By Audrey Choi, Grade 12
In the 1980s, urban Chicago was a hub for immigrants from countries like India, Mexico and Poland. My dad, at 17 years old, was working at our family’s hardware store in the city.

At the store, you could buy metal nails in packs of 50. One pack used to cost a dollar. One day, an Indian man came up to the counter with the box, but he insisted on buying only one.

My dad couldn’t help thinking, “What is your problem? Why can’t you buy the entire pack? It’s only a dollar. Why are you being so cheap?”
He proceeded to explain that this is only how we sold them: in packs of 50. What he didn’t know was that this Indian man did not want to spend a penny of his earnings on anything he did not need. The overwhelming population density in India leads people to have cautious, economical lifestyles.

At 17 years old, my dad was immersed in the white-washed world of Chicago’s suburbs. It was only when he worked behind the counter at the hardware store that he was exposed to radically different cultures.

At 17 years old, I worked in a medical clinic in Nigeria.

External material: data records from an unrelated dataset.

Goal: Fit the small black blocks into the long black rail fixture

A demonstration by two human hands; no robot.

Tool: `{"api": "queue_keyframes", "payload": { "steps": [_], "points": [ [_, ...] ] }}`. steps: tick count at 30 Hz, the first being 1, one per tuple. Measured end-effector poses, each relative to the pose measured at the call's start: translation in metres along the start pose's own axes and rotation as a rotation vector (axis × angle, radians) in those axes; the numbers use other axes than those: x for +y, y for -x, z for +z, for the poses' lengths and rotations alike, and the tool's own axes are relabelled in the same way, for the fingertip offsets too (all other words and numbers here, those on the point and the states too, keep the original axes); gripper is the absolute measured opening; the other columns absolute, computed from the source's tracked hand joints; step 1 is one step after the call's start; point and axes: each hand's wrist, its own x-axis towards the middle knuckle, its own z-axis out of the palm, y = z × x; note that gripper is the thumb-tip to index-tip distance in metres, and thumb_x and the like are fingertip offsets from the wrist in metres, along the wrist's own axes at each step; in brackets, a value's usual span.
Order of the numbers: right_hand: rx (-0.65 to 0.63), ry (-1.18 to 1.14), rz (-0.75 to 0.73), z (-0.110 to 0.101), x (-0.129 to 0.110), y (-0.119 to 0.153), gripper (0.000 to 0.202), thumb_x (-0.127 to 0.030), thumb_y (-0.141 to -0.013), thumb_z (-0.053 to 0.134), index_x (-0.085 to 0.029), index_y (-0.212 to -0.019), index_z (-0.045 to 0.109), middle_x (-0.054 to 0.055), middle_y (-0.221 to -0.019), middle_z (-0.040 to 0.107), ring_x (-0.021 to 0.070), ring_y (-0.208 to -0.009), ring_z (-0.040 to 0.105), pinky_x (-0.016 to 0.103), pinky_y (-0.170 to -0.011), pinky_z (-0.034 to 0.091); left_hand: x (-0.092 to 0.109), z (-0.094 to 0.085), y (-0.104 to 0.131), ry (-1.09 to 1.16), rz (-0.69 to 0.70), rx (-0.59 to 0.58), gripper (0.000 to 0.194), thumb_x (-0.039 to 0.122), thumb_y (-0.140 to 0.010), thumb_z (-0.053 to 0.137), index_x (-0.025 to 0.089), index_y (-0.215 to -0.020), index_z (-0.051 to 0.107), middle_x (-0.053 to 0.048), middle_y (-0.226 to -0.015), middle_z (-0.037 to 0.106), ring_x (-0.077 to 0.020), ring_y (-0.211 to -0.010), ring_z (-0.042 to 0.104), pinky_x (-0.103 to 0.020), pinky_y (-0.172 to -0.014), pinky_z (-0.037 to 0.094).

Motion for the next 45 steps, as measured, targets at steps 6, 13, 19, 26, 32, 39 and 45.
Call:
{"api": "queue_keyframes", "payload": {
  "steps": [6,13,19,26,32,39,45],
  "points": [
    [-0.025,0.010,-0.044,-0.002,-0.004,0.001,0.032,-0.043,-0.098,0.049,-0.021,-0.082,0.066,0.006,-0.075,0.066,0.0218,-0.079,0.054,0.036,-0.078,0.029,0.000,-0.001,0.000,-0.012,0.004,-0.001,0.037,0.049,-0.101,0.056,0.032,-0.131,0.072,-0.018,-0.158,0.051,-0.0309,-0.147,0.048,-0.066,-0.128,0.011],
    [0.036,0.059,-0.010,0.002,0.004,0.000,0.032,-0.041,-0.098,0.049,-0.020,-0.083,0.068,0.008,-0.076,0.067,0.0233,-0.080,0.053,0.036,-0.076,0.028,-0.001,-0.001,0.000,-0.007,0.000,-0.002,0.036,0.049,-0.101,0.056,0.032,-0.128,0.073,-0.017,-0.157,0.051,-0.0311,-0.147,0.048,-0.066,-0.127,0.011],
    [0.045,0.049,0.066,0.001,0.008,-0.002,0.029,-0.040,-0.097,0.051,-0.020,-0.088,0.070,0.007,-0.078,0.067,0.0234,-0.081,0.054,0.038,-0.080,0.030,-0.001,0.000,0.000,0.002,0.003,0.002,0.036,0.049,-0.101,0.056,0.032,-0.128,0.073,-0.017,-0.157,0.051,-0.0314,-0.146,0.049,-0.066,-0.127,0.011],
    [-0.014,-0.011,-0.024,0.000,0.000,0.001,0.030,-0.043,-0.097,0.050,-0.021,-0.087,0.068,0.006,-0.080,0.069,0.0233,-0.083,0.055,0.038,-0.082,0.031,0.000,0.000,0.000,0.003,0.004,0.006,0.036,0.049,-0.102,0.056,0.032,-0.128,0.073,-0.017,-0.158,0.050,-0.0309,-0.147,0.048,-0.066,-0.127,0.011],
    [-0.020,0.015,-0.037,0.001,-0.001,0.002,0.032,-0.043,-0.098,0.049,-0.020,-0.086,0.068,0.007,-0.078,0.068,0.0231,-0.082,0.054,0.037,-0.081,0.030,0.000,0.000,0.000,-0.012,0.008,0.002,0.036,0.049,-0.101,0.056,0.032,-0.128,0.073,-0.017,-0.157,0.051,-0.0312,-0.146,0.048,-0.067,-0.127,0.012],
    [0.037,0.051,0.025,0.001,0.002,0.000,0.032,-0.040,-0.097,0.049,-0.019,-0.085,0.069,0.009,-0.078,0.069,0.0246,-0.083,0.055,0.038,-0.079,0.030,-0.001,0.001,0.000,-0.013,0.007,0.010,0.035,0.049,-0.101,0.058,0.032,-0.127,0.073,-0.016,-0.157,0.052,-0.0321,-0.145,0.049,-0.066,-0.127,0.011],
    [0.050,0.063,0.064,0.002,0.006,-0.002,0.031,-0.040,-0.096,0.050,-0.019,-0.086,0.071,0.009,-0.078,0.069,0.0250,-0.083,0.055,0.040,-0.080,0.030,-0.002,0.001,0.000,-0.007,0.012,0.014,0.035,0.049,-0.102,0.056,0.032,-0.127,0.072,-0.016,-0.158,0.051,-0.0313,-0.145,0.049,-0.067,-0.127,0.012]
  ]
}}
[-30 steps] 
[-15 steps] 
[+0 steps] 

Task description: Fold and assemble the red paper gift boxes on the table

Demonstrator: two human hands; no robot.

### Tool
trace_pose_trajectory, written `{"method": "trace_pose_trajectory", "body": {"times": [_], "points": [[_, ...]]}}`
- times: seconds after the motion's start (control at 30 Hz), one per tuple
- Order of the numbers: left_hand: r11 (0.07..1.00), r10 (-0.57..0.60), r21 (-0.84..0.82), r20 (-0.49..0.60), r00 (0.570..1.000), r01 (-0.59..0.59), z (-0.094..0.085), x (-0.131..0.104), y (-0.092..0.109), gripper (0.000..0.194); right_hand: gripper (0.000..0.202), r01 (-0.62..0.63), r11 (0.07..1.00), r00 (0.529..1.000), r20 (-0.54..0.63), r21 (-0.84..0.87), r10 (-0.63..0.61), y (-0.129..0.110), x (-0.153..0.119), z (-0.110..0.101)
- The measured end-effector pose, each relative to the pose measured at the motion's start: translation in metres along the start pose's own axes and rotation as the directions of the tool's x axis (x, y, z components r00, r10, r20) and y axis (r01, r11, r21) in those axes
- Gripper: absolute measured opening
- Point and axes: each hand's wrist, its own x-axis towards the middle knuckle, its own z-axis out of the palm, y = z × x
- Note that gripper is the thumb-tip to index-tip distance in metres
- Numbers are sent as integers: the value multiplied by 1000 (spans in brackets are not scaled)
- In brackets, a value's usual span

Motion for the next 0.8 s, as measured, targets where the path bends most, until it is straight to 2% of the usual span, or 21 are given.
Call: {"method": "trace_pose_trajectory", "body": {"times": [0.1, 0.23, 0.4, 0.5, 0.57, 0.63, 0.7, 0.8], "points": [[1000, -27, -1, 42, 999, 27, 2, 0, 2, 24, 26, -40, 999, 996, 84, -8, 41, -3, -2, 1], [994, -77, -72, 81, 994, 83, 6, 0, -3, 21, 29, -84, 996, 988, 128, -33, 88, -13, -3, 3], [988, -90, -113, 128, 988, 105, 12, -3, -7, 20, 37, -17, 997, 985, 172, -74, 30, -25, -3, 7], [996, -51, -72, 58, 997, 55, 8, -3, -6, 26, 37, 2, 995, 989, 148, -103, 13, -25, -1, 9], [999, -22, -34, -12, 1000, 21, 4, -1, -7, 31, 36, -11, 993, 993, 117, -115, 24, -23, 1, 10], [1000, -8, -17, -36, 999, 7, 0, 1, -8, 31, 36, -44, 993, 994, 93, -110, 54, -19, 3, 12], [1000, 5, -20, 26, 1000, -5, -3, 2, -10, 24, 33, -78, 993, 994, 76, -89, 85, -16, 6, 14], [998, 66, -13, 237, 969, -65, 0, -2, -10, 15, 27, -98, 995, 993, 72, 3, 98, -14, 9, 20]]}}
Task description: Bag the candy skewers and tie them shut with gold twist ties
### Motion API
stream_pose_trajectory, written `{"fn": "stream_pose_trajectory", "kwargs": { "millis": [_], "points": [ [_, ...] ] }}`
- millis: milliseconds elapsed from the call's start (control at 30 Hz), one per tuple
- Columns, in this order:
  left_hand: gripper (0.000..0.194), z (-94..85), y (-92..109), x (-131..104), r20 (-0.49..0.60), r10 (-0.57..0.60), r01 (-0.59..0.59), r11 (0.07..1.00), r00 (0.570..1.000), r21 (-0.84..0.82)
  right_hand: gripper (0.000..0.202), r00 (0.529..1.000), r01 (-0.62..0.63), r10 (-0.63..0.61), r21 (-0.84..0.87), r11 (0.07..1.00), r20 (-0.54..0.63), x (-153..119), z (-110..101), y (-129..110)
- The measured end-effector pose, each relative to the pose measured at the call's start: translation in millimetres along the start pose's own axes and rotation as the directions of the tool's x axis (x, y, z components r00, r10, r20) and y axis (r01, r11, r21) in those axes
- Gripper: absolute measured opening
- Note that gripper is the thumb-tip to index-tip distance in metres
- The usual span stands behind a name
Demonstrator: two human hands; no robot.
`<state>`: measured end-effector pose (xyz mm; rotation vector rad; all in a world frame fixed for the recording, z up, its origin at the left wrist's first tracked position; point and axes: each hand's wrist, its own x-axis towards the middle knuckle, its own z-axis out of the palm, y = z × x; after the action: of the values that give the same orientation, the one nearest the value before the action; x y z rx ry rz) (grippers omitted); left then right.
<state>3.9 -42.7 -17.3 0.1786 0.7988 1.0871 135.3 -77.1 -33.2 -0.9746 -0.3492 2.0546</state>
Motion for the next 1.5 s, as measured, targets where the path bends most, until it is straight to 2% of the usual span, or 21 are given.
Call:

I took the blood pressure of about a thousand patients and recorded each patient’s name, gender and age. When I asked patients for their age, most elderly Nigerians asked me to repeat the question and were not able to produce a number. One man told me to guess his age.

I couldn’t help thinking, “How do we come to a mutual agreement on your age? Am I really deciding how old you are, right now, in this tent?”

I proceeded to guess the age of about a hundred men and women. What is considered obvious in the Western world, knowing your age, is not the case in Nigerian culture. Asking about one’s age directly in any other context is considered disrespectful.

You will be surrounded by unfamiliar people and culture for the rest of your life – at Stanstead, university and the workplace. The rise in globalization will force you to interact with people who don’t look like you and don’t think like you.

Your success in navigating these situations is determined by a skill called cultural intelligence. Differences in language, race, personality, nationality, gender, and education are what divide us. People struggle daily with miscommunication and misunderstanding, which can often cause conflict. These conflicts are what encourage you to find people similar to you… and avoid everybody else.

To put this into perspective:

  • Have you ever had a roommate who ate different things?
  • Have you ever had a roommate who goes to sleep much later or much earlier than you do?
  • Have you ever had a roommate who doesn’t shower as often as you do?
  • Have you ever had a roommate who did not respect your personal space?
  • Have you ever had a roommate who called home at odd hours of the night?Have you ever been concerned with a roommate who sounded angry on the phone?
But the most important question out of all is: What was your immediate reaction? What was your response?

Cultural intelligence is the ability to relate to people and work across culture. I would define it as the refusal to cringe – the refusal to be embarrassed or disgusted by another person or by another person’s way of life. I encourage you to suspend your initial reaction long enough to form a respectful response. Instead of remaining in silent judgment of others, choose conversation. Choose curiosity.

Henry David Thoreau once said, “It is never too late to give up your prejudices.”